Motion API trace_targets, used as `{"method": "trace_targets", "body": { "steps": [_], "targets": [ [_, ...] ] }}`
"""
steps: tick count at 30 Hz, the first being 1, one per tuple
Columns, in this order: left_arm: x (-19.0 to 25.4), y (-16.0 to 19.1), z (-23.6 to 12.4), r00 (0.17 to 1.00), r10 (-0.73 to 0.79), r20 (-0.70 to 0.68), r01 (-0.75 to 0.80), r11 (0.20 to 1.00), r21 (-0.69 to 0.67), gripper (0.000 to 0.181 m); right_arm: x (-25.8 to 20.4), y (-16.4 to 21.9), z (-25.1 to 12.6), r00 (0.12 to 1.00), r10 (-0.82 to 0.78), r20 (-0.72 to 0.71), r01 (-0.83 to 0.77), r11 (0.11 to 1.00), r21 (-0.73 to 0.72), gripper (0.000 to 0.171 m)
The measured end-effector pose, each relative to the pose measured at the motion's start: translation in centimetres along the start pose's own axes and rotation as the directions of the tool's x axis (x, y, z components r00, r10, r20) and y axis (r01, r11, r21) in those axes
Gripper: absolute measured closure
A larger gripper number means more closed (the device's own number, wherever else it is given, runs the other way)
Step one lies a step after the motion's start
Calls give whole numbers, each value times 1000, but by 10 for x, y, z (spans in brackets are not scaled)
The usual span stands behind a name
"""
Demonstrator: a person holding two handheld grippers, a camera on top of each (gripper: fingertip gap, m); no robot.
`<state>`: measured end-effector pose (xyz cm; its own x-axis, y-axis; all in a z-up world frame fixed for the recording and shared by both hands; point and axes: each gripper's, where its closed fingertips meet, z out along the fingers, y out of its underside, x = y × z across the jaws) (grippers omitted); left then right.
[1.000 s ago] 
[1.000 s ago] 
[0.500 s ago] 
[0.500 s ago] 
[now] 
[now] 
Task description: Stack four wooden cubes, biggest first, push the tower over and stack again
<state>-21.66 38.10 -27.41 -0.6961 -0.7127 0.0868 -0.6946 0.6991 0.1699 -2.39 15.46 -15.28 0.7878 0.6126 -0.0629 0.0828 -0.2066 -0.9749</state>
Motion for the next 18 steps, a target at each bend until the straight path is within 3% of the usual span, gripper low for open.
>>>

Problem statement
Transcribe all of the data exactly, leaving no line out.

Task solution
Motion API trace_targets, used as `{"method": "trace_targets", "body": { "steps": [_], "targets": [ [_, ...] ] }}`
"""
steps: tick count at 30 Hz, the first being 1, one per tuple
Columns, in this order: left_arm: x (-19.0 to 25.4), y (-16.0 to 19.1), z (-23.6 to 12.4), r00 (0.17 to 1.00), r10 (-0.73 to 0.79), r20 (-0.70 to 0.68), r01 (-0.75 to 0.80), r11 (0.20 to 1.00), r21 (-0.69 to 0.67), gripper (0.000 to 0.181 m); right_arm: x (-25.8 to 20.4), y (-16.4 to 21.9), z (-25.1 to 12.6), r00 (0.12 to 1.00), r10 (-0.82 to 0.78), r20 (-0.72 to 0.71), r01 (-0.83 to 0.77), r11 (0.11 to 1.00), r21 (-0.73 to 0.72), gripper (0.000 to 0.171 m)
The measured end-effector pose, each relative to the pose measured at the motion's start: translation in centimetres along the start pose's own axes and rotation as the directions of the tool's x axis (x, y, z components r00, r10, r20) and y axis (r01, r11, r21) in those axes
Gripper: absolute measured closure
A larger gripper number means more closed (the device's own number, wherever else it is given, runs the other way)
Step one lies a step after the motion's start
Calls give whole numbers, each value times 1000, but by 10 for x, y, z (spans in brackets are not scaled)
The usual span stands behind a name
"""
Demonstrator: a person holding two handheld grippers, a camera on top of each (gripper: fingertip gap, m); no robot.
`<state>`: measured end-effector pose (xyz cm; its own x-axis, y-axis; all in a z-up world frame fixed for the recording and shared by both hands; point and axes: each gripper's, where its closed fingertips meet, z out along the fingers, y out of its underside, x = y × z across the jaws) (grippers omitted); left then right.
[1.000 s ago] 
[1.000 s ago] 
[0.500 s ago] 
[0.500 s ago] 
[now] 
[now] 
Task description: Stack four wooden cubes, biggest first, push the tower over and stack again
<state>-21.66 38.10 -27.41 -0.6961 -0.7127 0.0868 -0.6946 0.6991 0.1699 -2.39 15.46 -15.28 0.7878 0.6126 -0.0629 0.0828 -0.2066 -0.9749</state>
Motion for the next 18 steps, a target at each bend until the straight path is within 3% of the usual span, gripper low for open.
>>>

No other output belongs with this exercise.